#### [Try it]
Copy the data precisely, character for character, and leave out every picture.

#### [Material shown]

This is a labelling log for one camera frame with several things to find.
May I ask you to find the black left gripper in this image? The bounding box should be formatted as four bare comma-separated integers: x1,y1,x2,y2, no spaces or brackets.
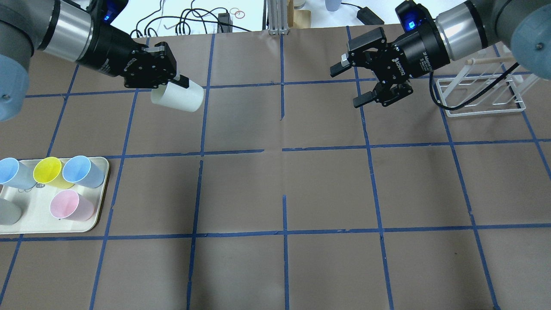
77,20,189,90

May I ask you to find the yellow plastic cup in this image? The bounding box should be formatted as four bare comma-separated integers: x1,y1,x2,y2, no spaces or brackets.
33,157,74,189

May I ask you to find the wooden cup stand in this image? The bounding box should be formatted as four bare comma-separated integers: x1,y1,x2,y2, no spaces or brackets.
287,0,311,29

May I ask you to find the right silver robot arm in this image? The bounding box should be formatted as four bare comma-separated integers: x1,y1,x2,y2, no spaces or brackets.
330,0,551,108

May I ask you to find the blue plastic cup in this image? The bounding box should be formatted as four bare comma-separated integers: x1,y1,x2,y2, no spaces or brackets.
62,155,105,188
0,158,36,190

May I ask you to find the black power adapter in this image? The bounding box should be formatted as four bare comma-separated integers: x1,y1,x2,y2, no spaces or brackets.
356,6,384,25

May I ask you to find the white plastic cup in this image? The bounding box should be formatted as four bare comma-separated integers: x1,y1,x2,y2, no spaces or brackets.
150,81,205,112

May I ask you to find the grey plastic cup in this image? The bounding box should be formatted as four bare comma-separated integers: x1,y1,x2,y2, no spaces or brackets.
0,199,22,225

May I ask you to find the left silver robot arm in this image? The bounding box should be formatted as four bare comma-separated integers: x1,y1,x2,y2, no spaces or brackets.
0,0,204,121

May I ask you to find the white wire rack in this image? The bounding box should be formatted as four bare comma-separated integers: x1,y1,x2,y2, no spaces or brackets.
429,55,533,118

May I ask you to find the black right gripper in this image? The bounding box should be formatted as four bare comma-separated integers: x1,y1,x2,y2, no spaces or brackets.
329,19,450,109

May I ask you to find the cream plastic tray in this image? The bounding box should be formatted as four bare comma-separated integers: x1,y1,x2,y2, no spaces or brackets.
0,157,110,235

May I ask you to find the pink plastic cup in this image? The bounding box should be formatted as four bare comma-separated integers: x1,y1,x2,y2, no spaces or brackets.
50,189,95,222

#### [Written response]
This is a labelling log for one camera frame with several things to find.
May I ask you to find the black left gripper in this image? The bounding box should be formatted as four bare comma-separated integers: x1,y1,x2,y2, no spaces or brackets.
77,20,189,90

May I ask you to find the yellow plastic cup in this image? The bounding box should be formatted as four bare comma-separated integers: x1,y1,x2,y2, no spaces or brackets.
33,157,74,189

May I ask you to find the wooden cup stand in this image? The bounding box should be formatted as four bare comma-separated integers: x1,y1,x2,y2, no spaces or brackets.
287,0,311,29

May I ask you to find the right silver robot arm in this image? The bounding box should be formatted as four bare comma-separated integers: x1,y1,x2,y2, no spaces or brackets.
330,0,551,108

May I ask you to find the blue plastic cup in this image? The bounding box should be formatted as four bare comma-separated integers: x1,y1,x2,y2, no spaces or brackets.
62,155,105,188
0,158,36,190

May I ask you to find the black power adapter in this image? The bounding box should be formatted as four bare comma-separated integers: x1,y1,x2,y2, no spaces or brackets.
356,6,384,25

May I ask you to find the white plastic cup in this image? The bounding box should be formatted as four bare comma-separated integers: x1,y1,x2,y2, no spaces or brackets.
150,81,205,112

May I ask you to find the grey plastic cup in this image? The bounding box should be formatted as four bare comma-separated integers: x1,y1,x2,y2, no spaces or brackets.
0,199,22,225

May I ask you to find the left silver robot arm in this image? The bounding box should be formatted as four bare comma-separated integers: x1,y1,x2,y2, no spaces or brackets.
0,0,204,121

May I ask you to find the white wire rack in this image? The bounding box should be formatted as four bare comma-separated integers: x1,y1,x2,y2, no spaces or brackets.
429,55,533,118

May I ask you to find the black right gripper in this image? The bounding box should be formatted as four bare comma-separated integers: x1,y1,x2,y2, no spaces or brackets.
329,19,450,109

May I ask you to find the cream plastic tray in this image? The bounding box should be formatted as four bare comma-separated integers: x1,y1,x2,y2, no spaces or brackets.
0,157,110,235

May I ask you to find the pink plastic cup in this image? The bounding box should be formatted as four bare comma-separated integers: x1,y1,x2,y2, no spaces or brackets.
50,189,95,222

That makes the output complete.